DATA SUPPLIED ->
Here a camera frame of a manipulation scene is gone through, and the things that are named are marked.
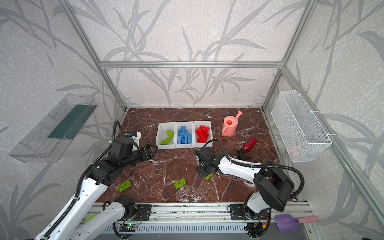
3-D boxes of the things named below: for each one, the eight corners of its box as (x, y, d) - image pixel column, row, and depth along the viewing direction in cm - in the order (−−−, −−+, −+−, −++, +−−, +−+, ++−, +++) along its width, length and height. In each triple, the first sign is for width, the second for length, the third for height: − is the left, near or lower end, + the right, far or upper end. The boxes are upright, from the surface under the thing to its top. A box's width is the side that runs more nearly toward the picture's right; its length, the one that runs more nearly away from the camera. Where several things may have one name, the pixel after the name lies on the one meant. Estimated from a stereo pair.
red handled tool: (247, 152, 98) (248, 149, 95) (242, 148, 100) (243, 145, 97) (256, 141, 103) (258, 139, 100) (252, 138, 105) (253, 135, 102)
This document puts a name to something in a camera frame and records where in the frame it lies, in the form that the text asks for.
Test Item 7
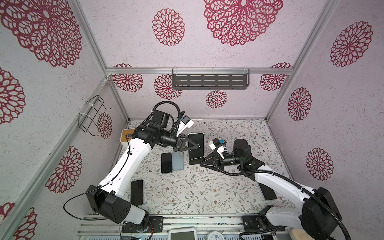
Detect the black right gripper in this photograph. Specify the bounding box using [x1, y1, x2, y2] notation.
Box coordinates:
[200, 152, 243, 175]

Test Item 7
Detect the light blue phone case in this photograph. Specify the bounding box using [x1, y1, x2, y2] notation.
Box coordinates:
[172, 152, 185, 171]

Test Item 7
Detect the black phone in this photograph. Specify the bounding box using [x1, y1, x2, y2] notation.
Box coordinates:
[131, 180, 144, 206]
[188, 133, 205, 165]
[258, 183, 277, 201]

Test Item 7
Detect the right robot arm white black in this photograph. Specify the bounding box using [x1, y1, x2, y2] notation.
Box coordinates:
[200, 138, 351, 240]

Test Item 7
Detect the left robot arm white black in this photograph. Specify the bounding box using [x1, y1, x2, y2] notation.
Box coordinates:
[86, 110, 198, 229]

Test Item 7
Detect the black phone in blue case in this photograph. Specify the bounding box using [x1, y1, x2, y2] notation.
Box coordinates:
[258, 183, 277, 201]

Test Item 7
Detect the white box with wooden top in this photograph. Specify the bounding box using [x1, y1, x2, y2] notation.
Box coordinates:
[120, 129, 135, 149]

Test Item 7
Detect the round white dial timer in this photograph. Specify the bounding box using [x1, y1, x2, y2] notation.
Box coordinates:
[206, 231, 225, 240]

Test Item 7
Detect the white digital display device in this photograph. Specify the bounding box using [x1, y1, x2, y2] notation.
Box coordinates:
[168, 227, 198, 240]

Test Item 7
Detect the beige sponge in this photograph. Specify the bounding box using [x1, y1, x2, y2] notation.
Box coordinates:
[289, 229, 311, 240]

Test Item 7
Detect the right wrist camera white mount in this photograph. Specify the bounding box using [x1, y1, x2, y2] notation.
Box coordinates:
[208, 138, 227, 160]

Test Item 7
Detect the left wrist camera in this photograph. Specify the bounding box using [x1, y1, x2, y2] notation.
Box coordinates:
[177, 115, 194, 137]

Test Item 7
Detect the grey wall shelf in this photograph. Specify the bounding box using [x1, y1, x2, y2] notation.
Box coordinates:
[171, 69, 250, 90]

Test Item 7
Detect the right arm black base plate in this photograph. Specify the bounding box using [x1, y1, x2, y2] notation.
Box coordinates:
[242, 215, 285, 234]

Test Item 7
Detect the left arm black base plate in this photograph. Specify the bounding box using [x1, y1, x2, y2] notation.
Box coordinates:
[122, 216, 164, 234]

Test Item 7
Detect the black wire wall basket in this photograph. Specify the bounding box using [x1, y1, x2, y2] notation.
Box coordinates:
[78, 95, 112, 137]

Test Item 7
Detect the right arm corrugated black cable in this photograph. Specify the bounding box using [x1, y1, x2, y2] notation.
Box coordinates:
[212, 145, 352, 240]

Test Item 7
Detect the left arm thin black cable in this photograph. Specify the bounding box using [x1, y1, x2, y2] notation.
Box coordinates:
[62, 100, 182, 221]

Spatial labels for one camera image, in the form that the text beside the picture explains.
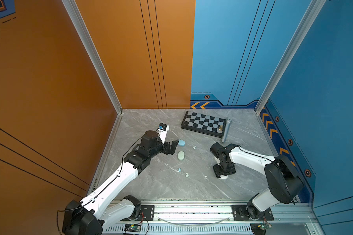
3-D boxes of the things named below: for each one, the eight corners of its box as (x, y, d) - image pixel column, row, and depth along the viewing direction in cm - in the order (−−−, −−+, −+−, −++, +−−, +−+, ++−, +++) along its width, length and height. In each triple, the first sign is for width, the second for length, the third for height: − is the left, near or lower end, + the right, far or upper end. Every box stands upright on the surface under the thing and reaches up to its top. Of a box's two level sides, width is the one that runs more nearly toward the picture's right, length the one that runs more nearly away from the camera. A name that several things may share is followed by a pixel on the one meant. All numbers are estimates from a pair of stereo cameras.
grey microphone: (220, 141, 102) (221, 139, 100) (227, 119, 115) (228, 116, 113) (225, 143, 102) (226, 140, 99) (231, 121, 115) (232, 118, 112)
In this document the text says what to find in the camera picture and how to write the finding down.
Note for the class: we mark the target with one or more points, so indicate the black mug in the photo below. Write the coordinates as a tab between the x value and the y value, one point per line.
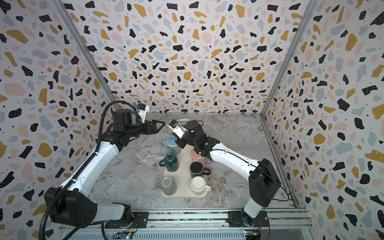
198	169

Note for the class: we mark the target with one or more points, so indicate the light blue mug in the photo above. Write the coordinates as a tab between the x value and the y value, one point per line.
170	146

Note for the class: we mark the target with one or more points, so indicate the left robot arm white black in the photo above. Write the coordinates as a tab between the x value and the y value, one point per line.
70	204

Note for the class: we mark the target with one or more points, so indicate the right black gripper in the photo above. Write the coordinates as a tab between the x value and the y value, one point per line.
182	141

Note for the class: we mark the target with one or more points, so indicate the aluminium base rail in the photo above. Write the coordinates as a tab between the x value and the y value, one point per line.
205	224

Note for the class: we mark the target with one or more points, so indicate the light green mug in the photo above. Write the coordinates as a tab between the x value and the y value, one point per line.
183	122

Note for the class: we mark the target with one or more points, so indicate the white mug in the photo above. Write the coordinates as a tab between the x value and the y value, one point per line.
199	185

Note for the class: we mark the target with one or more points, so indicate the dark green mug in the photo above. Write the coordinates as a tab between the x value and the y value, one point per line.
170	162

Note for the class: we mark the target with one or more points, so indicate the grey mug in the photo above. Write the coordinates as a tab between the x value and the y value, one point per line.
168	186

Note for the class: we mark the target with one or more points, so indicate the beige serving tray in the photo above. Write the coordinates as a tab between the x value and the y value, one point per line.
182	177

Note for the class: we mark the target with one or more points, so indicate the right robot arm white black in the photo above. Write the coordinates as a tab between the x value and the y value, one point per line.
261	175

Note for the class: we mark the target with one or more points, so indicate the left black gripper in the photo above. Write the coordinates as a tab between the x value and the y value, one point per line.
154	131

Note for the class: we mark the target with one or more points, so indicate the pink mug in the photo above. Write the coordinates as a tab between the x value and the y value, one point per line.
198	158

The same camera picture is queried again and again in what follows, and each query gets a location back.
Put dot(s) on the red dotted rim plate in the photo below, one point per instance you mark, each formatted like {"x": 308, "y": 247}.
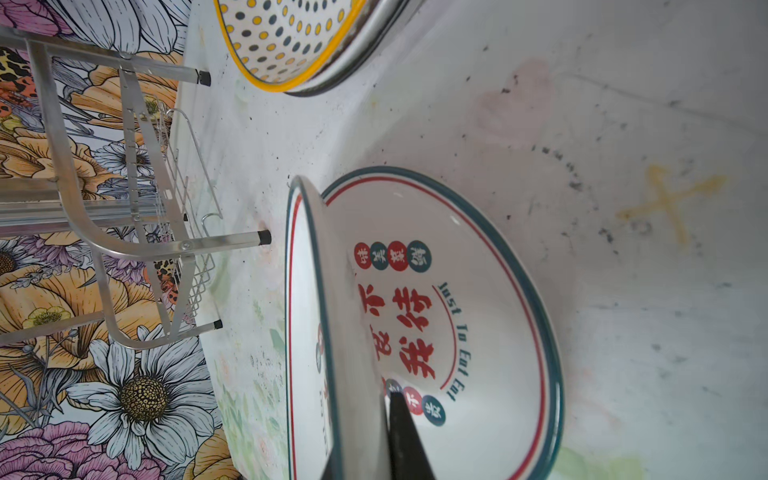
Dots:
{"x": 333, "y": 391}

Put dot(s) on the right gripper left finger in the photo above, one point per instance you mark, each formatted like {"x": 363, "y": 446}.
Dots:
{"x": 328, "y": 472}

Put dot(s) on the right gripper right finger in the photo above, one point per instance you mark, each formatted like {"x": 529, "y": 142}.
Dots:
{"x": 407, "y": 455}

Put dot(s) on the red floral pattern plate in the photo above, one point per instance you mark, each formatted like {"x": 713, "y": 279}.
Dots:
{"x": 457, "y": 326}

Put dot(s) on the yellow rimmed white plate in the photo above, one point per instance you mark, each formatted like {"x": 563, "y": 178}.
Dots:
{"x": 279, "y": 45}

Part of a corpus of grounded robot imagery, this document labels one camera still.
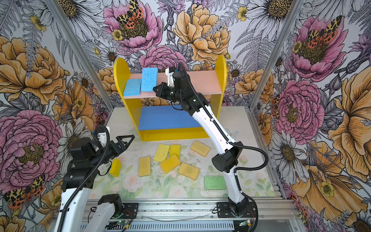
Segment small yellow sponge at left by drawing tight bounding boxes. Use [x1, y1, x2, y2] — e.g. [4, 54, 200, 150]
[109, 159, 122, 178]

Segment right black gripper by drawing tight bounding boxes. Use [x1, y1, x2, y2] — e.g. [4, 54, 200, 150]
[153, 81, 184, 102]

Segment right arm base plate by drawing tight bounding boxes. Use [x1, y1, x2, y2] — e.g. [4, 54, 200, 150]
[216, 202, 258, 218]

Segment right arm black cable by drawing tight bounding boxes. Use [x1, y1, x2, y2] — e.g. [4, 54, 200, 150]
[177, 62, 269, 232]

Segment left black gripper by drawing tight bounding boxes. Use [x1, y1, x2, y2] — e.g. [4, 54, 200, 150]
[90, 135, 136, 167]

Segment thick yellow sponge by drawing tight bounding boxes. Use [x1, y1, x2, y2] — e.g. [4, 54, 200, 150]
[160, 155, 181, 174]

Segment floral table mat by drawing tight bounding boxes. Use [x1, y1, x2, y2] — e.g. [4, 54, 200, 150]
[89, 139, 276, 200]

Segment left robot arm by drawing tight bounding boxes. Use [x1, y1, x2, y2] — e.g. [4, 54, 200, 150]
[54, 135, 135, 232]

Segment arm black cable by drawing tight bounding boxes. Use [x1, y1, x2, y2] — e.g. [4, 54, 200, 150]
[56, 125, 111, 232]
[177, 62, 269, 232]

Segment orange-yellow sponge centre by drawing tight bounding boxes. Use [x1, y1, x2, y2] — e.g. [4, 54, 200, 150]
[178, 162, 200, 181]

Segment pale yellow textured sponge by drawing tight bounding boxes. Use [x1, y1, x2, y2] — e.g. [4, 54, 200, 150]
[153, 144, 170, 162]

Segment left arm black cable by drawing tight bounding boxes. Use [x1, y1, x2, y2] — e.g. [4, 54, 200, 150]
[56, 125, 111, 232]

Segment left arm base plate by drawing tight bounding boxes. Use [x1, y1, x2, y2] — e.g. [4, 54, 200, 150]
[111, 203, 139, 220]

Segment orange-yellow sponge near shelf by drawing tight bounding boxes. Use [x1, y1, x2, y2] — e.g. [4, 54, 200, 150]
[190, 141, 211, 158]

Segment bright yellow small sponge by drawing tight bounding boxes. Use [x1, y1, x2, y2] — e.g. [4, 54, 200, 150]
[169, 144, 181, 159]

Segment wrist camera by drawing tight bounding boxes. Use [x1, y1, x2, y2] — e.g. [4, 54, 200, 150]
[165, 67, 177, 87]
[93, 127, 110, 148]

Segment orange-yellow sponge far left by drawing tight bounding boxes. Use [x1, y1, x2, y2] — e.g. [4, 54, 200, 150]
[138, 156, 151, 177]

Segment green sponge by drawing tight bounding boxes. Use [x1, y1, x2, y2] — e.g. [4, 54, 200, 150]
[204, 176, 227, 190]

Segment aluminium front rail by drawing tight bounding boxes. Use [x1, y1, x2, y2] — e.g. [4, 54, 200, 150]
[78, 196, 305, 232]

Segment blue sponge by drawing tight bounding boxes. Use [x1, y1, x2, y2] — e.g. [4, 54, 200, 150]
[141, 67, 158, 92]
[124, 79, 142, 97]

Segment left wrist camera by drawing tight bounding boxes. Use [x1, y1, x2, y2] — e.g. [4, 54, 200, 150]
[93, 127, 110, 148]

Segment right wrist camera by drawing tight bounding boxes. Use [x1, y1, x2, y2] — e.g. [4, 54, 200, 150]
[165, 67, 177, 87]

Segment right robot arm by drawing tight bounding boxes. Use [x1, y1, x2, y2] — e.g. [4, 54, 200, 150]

AIM OF THE TASK -> Say how many lines of the data include the word "what". Respond with the number alone.

EXERCISE OUTPUT -> 2